DATA SECTION:
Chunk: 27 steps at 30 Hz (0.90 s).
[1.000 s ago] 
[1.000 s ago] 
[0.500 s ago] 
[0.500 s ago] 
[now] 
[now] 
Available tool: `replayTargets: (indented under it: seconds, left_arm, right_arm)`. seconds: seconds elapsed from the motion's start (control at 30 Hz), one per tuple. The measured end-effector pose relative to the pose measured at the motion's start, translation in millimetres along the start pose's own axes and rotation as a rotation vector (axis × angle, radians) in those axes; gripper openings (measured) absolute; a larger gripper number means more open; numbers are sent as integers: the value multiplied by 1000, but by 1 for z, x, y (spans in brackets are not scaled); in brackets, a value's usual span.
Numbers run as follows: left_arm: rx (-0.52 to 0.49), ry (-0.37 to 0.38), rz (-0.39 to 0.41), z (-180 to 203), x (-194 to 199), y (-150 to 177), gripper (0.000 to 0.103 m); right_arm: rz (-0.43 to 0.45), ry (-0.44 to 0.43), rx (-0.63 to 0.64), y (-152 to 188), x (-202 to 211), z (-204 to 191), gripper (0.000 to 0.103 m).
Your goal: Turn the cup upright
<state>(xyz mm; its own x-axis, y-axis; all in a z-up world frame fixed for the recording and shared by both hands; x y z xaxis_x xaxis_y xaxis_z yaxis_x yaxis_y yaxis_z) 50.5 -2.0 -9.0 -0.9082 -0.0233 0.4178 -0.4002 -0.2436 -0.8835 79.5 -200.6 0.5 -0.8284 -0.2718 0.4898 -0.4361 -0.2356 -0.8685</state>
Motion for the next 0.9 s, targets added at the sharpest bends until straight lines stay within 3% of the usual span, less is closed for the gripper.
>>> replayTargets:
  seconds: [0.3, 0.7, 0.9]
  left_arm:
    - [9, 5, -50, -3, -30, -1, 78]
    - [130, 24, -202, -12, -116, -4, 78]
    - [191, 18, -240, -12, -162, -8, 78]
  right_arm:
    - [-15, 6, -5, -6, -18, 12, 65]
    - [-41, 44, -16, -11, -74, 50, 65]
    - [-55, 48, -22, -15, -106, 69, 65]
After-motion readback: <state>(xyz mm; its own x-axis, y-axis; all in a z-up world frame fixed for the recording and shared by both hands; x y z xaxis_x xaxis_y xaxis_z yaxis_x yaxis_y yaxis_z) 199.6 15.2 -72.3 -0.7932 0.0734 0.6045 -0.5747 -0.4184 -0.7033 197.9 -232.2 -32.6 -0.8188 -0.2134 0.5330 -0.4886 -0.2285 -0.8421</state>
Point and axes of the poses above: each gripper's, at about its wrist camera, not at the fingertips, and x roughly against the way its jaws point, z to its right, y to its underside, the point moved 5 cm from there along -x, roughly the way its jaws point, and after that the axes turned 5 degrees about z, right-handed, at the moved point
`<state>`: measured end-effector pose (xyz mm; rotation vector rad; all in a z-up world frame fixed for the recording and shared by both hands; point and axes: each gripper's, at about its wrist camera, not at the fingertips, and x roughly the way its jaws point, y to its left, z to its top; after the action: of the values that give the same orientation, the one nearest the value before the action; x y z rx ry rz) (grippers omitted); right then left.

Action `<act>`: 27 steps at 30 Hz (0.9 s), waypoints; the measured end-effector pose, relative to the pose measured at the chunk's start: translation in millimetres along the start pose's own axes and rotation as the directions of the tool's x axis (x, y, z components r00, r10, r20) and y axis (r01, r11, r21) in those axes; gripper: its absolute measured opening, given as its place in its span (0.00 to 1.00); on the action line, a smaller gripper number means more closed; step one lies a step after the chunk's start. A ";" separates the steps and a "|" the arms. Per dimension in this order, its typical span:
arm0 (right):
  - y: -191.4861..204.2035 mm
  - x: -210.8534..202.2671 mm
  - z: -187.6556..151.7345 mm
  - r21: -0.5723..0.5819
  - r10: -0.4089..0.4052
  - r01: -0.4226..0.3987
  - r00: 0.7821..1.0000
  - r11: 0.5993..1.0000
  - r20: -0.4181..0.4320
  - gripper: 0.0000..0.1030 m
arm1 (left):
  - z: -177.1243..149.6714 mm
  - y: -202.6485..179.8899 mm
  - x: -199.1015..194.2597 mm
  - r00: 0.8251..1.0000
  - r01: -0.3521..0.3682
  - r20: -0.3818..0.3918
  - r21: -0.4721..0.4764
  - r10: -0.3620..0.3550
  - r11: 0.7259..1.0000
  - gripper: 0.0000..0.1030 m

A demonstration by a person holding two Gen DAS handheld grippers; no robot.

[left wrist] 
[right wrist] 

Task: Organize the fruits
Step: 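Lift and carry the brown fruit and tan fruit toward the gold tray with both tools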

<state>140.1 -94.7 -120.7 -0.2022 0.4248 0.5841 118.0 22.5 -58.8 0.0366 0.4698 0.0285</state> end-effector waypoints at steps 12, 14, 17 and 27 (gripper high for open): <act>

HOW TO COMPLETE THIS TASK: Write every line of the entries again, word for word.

WRITTEN ANSWER:
Chunk: 27 steps at 30 Hz (0.90 s).
[1.000 s ago] 
[1.000 s ago] 
[0.500 s ago] 
[0.500 s ago] 
[now] 
[now] 
Available tool: `replayTargets: (indented under it: seconds, left_arm, right_arm)`. seconds: seconds elapsed from the motion's start (control at 30 Hz), one per tuple. The measured end-effector pose relative to the pose measured at the motion's start, translation in millimetres along the start pose's own axes and rotation as a rotation vector (axis × angle, radians) in those axes; gripper openings (measured) absolute; a larger gripper number means more open; numbers are sent as integers: the value multiplied by 1000, but by 1 for z, x, y (spans in brackets are not scaled); in brackets, a value's usual span.
Numbers run as follows: left_arm: rx (-0.52 to 0.49), ry (-0.37 to 0.38), rz (-0.39 to 0.41), z (-180 to 203), x (-194 to 199), y (-150 to 177), gripper (0.000 to 0.103 m); right_arm: rz (-0.43 to 0.45), ry (-0.44 to 0.43), rx (-0.63 to 0.64), y (-152 to 188), x (-202 to 211), z (-204 to 191), gripper (0.000 to 0.103 m).
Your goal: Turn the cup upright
<state>(xyz mm; its own x-axis, y-axis; all in a z-up world frame fixed for the recording and shared by both hands; x y z xaxis_x xaxis_y xaxis_z yaxis_x yaxis_y yaxis_z) 50.5 -2.0 -9.0 -0.9082 -0.0233 0.4178 -0.4002 -0.2436 -0.8835 79.5 -200.6 0.5 -0.8284 -0.2718 0.4898 -0.4361 -0.2356 -0.8685</state>
Motion for the next 0.9 s, targets added at the sharpest bends until straight lines stay within 3% of the usual span, less is closed for the gripper.
>>> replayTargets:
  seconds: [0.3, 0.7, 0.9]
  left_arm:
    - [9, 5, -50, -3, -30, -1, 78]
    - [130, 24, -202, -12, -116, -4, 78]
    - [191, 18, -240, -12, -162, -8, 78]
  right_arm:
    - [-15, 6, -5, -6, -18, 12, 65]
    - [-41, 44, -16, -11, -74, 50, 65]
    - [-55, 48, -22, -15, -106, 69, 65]
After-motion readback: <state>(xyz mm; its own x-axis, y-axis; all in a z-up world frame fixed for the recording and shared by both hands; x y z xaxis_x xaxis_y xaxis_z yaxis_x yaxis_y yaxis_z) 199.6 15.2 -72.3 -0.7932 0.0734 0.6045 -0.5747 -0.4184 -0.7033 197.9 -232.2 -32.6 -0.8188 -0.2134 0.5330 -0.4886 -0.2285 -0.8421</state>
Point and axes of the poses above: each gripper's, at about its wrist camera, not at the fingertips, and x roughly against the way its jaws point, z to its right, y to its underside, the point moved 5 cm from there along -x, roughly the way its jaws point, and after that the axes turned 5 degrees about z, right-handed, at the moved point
`<state>`: measured end-effector pose (xyz mm; rotation vector rad; all in a z-up world frame fixed for the recording and shared by both hands; point and axes: each gripper's, at about its wrist camera, not at the fingertips, and x roughly the way its jaws point, y to its left, z to its top; after the action: of the values that give the same orientation, the one nearest the value before the action; x y z rx ry rz) (grippers omitted); right then left.

Action `<act>`: 27 steps at 30 Hz (0.9 s), waypoints; the measured end-effector pose, relative to the pose measured at the chunk's start: translation in millimetres along the start pose's own axes and rotation as the directions of the tool's x axis (x, y, z components r00, r10, r20) and y axis (r01, r11, r21) in those axes; gripper: its absolute measured opening, given as its place in its span (0.00 to 1.00); on the action line, a smaller gripper number means more closed; step one lies a step after the chunk's start. A ";" separates the steps and a "|" the arms. Per dimension in this order, its typical span:
arm0 (right):
  - y: -191.4861..204.2035 mm
  - x: -210.8534..202.2671 mm
  - z: -187.6556..151.7345 mm
  - r21: -0.5723..0.5819
  - r10: -0.4089..0.4052
  - r01: -0.4226..0.3987
  - r00: 0.7821..1.0000
  - r11: 0.5993..1.0000
  - r20: -0.4181..0.4320
  - gripper: 0.0000..0.1030 m
arm1 (left):
  - z: -177.1243..149.6714 mm
  - y: -202.6485..179.8899 mm
  - x: -199.1015..194.2597 mm
  - r00: 0.8251..1.0000
  - r01: -0.3521..0.3682
  - r20: -0.3818..0.3918
  - r21: -0.4721..0.4764
  - r10: -0.3620..0.3550
  - r11: 0.7259..1.0000
  - gripper: 0.0000..0.1030 m

A demonstration by a person holding two Gen DAS handheld grippers; no robot.

[left wrist] 
[right wrist] 

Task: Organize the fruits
Step: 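Lift and carry the brown fruit and tan fruit toward the gold tray with both tools
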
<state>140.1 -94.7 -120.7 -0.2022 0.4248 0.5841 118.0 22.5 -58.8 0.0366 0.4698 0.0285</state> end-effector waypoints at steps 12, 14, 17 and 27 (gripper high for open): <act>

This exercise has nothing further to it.